Bairros e partes de cidades deverão ser analisados sob essa ótica, sim. Visitei ontem o município de Cruzeiro do Sul, no Vale do Taquari, que tem um bairro chamado Passo de Estreia. Quando a água do rio atinge um determinado nível, ela não respeita as curvas, passa por cima e com força destruidora. Centenas de casas foram atingidas, um cenário de guerra, como se tivesse explodido uma bomba lá. O que esse quadro sugere é que teremos que trabalhar na perspectiva de fazer uma urbanização nova nesta cidade em outra localidade. Também teremos que indenizar as pessoas, o que envolve um volume de recursos muito grande, algo que não estamos acostumados a ver no Brasil.
O valor anunciado de R$ 19 bilhões para a reconstrução do estado pode subir?
Certamente será bem superior. Esse foi um primeiro esforço que a equipe fez de levantamento de danos em estruturas públicas, pontes, hospitais e escolas. Quando agrega os custos das moradias, dos impactos nas empresas, das perdas econômicas, vai muito além dos R$ 19 bilhões. Depois que as águas baixarem, teremos o valor.
Se arrepende do vídeo gravado em 2021 pregando a derrubada de parte do muro da Mauá, fundamental para evitar uma tragédia ainda maior em Porto Alegre?
Nunca dissemos que os muros eram desnecessários e que deveriam sair dali. Defendi a substituição por um novo sistema, com um novo modelo. A lógica é de que os armazéns devem se integrar à cidade para serem espaços de gastronomia e lazer.
O senhor também foi muito questionado sobre os alertas. Acha que demorou a pedir a evacuação de pessoas em áreas de risco?
Assim que tomei conhecimento do volume de chuvas no dia 29, fizemos os alertas. A Defesa Civil já tinha promovido o alerta às defesas civis municipais e os prefeitos foram avisados.
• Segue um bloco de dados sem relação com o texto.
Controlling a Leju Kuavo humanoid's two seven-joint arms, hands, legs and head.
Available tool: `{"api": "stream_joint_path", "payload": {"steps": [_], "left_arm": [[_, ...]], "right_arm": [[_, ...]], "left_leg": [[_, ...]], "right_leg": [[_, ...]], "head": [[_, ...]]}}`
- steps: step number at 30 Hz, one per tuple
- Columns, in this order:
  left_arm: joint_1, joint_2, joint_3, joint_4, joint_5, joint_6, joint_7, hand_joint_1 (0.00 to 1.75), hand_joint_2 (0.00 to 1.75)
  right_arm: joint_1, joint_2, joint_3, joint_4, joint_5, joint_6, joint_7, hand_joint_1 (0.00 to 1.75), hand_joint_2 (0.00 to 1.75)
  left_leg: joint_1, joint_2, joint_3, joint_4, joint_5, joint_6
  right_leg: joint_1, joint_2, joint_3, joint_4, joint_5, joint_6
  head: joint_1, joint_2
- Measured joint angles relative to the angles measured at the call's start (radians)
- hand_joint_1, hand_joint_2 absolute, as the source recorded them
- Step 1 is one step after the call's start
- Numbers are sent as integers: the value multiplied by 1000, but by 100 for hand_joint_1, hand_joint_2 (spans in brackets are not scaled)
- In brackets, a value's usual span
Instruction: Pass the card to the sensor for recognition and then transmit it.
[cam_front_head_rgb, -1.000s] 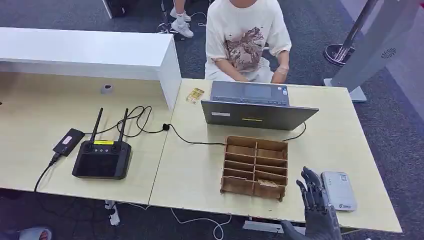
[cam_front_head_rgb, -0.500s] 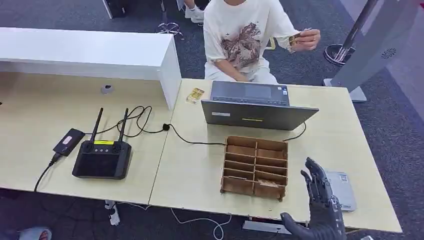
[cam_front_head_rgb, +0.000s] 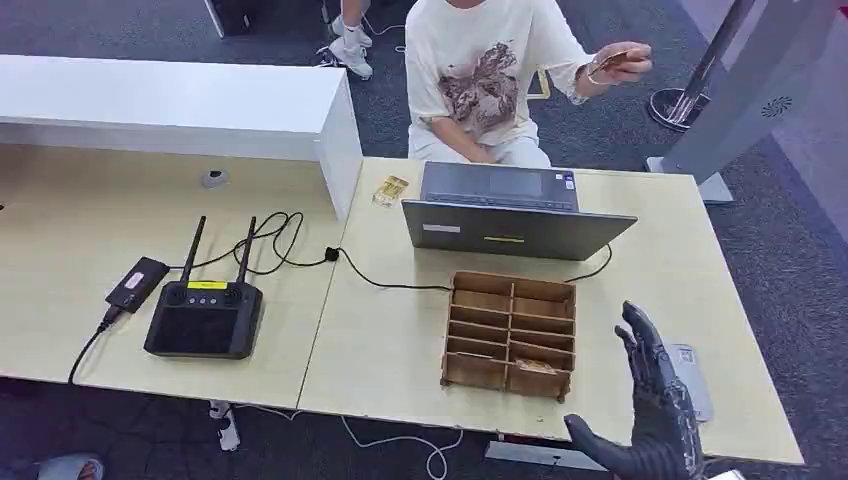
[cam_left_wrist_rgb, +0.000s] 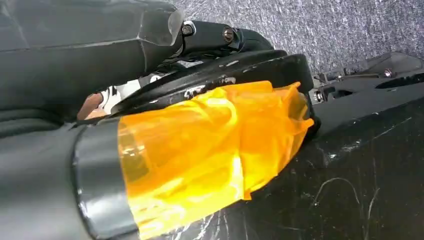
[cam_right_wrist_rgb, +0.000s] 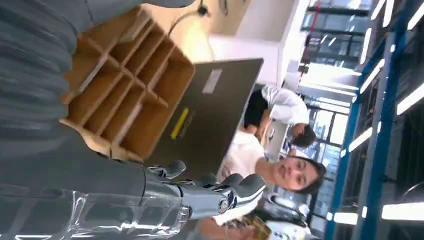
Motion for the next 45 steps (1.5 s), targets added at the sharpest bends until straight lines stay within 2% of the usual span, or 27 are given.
{"api": "stream_joint_path", "payload": {"steps": [3, 5, 8, 12, 18, 25, 29, 35, 45], "left_arm": [[0, 1, 0, 0, -10, -5, 2, 0, 0], [-1, 1, 0, 0, -12, -6, 4, 0, 0], [-3, 2, -2, 0, -29, -13, 12, 0, 0], [-8, 7, -8, 0, -46, -27, 27, 0, 0], [-12, 12, -29, 0, -74, -39, 44, 0, 0], [-14, 19, -54, 0, -95, -54, 52, 0, 0], [-15, 20, -58, 0, -98, -59, 57, 0, 0], [-17, 21, -59, 0, -91, -63, 61, 0, 0], [-17, 21, -59, 0, -86, -66, 61, 0, 0]], "right_arm": [[-57, -16, -29, -9, 130, -19, 57, 0, 175], [-85, -23, -37, -8, 169, -27, 79, 0, 175], [-189, -46, -54, -1, 339, -77, 164, 0, 175], [-347, -78, -57, 51, 485, -77, 266, 0, 175], [-579, -96, -43, 185, 613, -46, 380, 0, 175], [-869, -97, 16, 435, 744, 14, 498, 0, 175], [-1009, -96, 52, 603, 795, 42, 528, 0, 175], [-1110, -92, 82, 757, 801, 55, 554, 0, 175], [-1132, -87, 112, 870, 797, 34, 567, 0, 175]], "left_leg": [[0, 1, 0, 0, 0, 0], [0, 1, 0, 0, 0, 0], [0, 1, 1, 1, 1, 0], [0, 1, 1, 1, 1, 1], [0, 1, 0, 1, 3, 1], [0, 1, 0, 1, 4, 0], [0, 0, 0, 1, 4, 0], [0, -1, -1, 1, 4, 0], [0, -1, -1, 1, 4, 0]], "right_leg": [[0, 1, 0, 0, 1, 0], [0, 1, 0, 0, 1, 0], [0, 2, 0, 0, 2, 0], [0, 2, 1, 0, 3, 1], [0, 2, 1, 0, 4, 1], [0, 1, 0, 1, 5, 1], [0, 1, 0, 1, 5, 1], [0, 0, 0, 1, 5, 1], [0, 0, 0, 1, 5, 1]], "head": [[0, 0], [0, 0], [0, 0], [0, 0], [0, 0], [0, 0], [0, 0], [0, 0], [0, 0]]}}
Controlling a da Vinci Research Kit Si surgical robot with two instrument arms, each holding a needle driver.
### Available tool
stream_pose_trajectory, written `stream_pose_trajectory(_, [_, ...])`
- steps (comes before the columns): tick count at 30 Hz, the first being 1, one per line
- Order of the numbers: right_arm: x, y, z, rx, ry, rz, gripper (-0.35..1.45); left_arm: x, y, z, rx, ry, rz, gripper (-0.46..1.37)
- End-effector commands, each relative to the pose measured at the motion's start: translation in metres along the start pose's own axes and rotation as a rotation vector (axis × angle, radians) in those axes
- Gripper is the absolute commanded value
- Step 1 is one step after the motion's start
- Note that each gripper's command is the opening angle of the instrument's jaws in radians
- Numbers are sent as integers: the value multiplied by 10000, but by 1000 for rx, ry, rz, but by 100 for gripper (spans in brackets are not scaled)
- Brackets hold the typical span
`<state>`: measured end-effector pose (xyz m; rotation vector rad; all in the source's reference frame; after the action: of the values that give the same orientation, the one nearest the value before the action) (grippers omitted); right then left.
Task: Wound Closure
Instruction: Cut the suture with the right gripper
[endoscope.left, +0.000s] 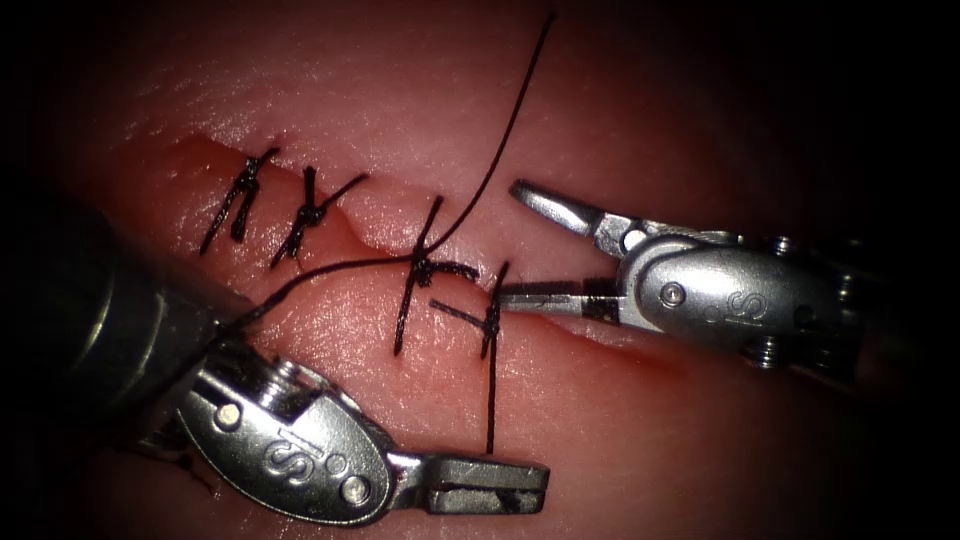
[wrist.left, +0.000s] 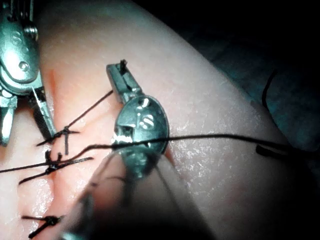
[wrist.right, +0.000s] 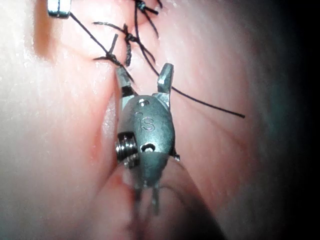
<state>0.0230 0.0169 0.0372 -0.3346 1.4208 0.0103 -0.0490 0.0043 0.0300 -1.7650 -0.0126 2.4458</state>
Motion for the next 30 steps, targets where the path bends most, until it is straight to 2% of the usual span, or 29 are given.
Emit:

As eleições municipais de outubro no Rio Grande do Sul deveriam ser adiadas?
Ainda é um pouco cedo, mas também não vai poder retardar muito essa discussão. Junho já é um momento pré-eleitoral e em julho se estabelecem as convenções. É um debate pertinente. O Estado estará em reconstrução, ainda em momentos incipientes, em que trocas de governos municipais podem atrapalhar esse processo. O próprio debate eleitoral pode acabar dificultando a recuperação.
O senhor sequer tinha definido o seu candidato em Porto Alegre e agora mesmo é que não vai ter nem cabeça para decidir, certo?
Sem dúvida, não. Está abaixo de outras prioridades.
Considera que o presidente Lula poderia ter sido mais cuidadoso e não colocado um político como Paulo Pimenta no novo ministério criado para lidar com a tragédia?
A reconstrução é liderada e coordenada pelos próprios gaúchos que têm um governo constituído. O nome do ministério é Secretaria Extraordinária de Apoio à Reconstrução. Se (o órgão) se propõe a ser apoio à reconstrução, é muito bem-vindo.
Mas Pimenta é provavelmente candidato ao governo gaúcho daqui a dois anos, não?
O presidente tem a legitimidade para poder apresentar o nome que ele entenda pertinente. Da minha parte, busquei um perfil técnico para a minha secretaria de reconstrução recém-criada.